Example: Persistent derived field

You might have a Select process configured to choose IDs based on a constraint on a derived field, connected to a Snapshot process to output the selected records that include that derived field. If you mark the derived field to be persistent, the calculated value is passed from the Select process to the Snapshot process.

Another use of persistent derived fields is with any aggregate-type derived field (for example, AVG or GROUPBY). These aggregated fields are calculated based on the multiple rows of data within the current cell, so the value of these aggregated fields changes as the contents of the cell change. With persistent derived fields, you can choose to keep the original calculated value, then carry that to other processes. If you choose to recalculate the derived field instead, you get a calculated value based on the remaining records in the current cell.

When a process takes multiple inputs, such as a Snapshot process working with the input from two Select processes, all persistent derived fields are available to the downstream process.

If a persistent derived field is not available across all incoming Select processes, and it is included in the output for a Snapshot process, then the Snapshot process displays a NULL value for that persistent derived field in all the output rows from the Select processes that did not have that persistent derived field.

If a persistent derived field is not available across all incoming Select processes, and you use it to define a Segment process, then the Segment process has empty segments for the Select processes that did not have that persistent derived field.

The Segment process remains unconfigured if you try to define a segment with an expression using more than one persistent derived field not available across all the Select processes.

The following guidelines apply to persistent derived fields (PDFs):

PDFs attach to an inbound cell (vector)
PDFs are calculated before query execution
Multiple PDFs are available in the following processes:
- Snapshot: If a PDF is not defined for a cell, its value = NULL. If a single ID is greater than one cell, one row is output for each cell.
- Segment: PDFs are not available for segmentation by field when multiple input cells are selected. PDFs must exist in all selected input cells for use in a segment by query.
PDFs keep only a single value (selected at random) per ID value, regardless of the number of times an ID value occurs in the data. Thus, when the output includes no table fields (and includes an ID), there will be only one record per ID value.
However, when you use a derived field based on a table field, the output includes a table field indirectly. Thus, there will be a record for each instance of an ID value. (In other words, if the ID value occurs seven times in the data, there will be seven records output.)

Persistent derived fields only store a single value for each audience ID, which is randomly selected from the available values. This means that when working with unnormalized data, you must use a GROUPBY macro function to achieve the desired behavior.

For example, say you want to find from the purchase transaction table, the highest dollar amount in a single transaction a customer has made and save this as a persistent derived field for downstream processing.
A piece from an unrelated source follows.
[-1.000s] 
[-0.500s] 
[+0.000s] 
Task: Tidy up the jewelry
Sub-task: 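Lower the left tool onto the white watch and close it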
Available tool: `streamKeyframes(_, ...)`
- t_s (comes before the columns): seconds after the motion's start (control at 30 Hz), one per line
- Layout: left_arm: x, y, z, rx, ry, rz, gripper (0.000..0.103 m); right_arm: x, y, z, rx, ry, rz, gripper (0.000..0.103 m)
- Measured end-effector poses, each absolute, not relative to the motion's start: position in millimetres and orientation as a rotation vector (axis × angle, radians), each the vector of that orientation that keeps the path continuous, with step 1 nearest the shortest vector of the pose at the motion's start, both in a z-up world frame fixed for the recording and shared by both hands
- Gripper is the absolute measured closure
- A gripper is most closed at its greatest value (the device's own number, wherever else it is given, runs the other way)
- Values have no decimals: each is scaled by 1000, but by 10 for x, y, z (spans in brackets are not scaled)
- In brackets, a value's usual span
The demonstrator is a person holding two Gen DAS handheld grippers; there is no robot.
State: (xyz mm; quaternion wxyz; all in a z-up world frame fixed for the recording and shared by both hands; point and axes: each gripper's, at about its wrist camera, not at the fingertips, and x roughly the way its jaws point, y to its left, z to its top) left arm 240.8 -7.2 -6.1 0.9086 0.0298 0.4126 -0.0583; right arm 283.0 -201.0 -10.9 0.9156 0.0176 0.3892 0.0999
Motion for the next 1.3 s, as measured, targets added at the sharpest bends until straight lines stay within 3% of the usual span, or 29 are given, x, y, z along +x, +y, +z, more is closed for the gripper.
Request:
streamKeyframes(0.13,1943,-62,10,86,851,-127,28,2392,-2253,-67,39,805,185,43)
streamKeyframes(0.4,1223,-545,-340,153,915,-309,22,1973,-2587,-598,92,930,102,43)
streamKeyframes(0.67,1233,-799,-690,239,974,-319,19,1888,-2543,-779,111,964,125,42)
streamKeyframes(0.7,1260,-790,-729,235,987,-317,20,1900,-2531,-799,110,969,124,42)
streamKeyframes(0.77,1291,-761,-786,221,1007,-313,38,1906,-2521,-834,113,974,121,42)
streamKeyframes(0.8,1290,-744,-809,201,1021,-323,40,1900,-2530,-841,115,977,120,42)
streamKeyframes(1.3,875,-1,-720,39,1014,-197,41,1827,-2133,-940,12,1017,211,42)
You could write a derived field (and then persist it as a persistent derived field) as follows:

Highest_purchase_amount = groupby(CID, maxof, Purch_Amt)

Against unnormalized purchase transaction data such as the following, this would compute as follows:


CID	DATE	PURCH_AMT	HIGHEST_PURCHASE_AMOUNT
A	1/1/2007	$200	$300
A	3/15/2007	$100	$300
A	4/30/2007	$300	$300

When the derived field is persisted, it choose (randomly) any value (which are all $300) and persists the value $300 for customer A.

A second less obvious example might be to select a predictive model score from a scoring table for a specific model X. Here the derived field might look like this:

ModelX_score = groupby(CID, maxof, if(Model = 'X', 1, 0), Score)

And the data might look like:


CID	MODEL	SCORE	MODELX_SCORE
A	A	57	80
A	B	72	80
A	X	80	80

Persisting the derived field, ModelX_Score, gives the desired result of the score value of 80. It is incorrect to create a derived field:

Bad_ModelX_score = if(Model = 'X', Score, NULL)

This would result in the following:


CID	MODEL	SCORE	BAD_MODELX_SCORE
A	A	57	NULL
A	B	72	NULL
A	X	80	80

Then when you persist the derived field Bad_ModelX_score, the persisted value could be NULL or 80. If you are working with unnormalized data and the derived field values are not all the same, persisting that derived field could result in any of the values being returned. For example, defining Derived_field_Score = SCORE and persisting it could result in the value 57, 72, or 80 for customer A. To ensure desired behavior, you must use the GROUPBY macro over the customer ID and guarantee the derived field value is the same for all data for that customer.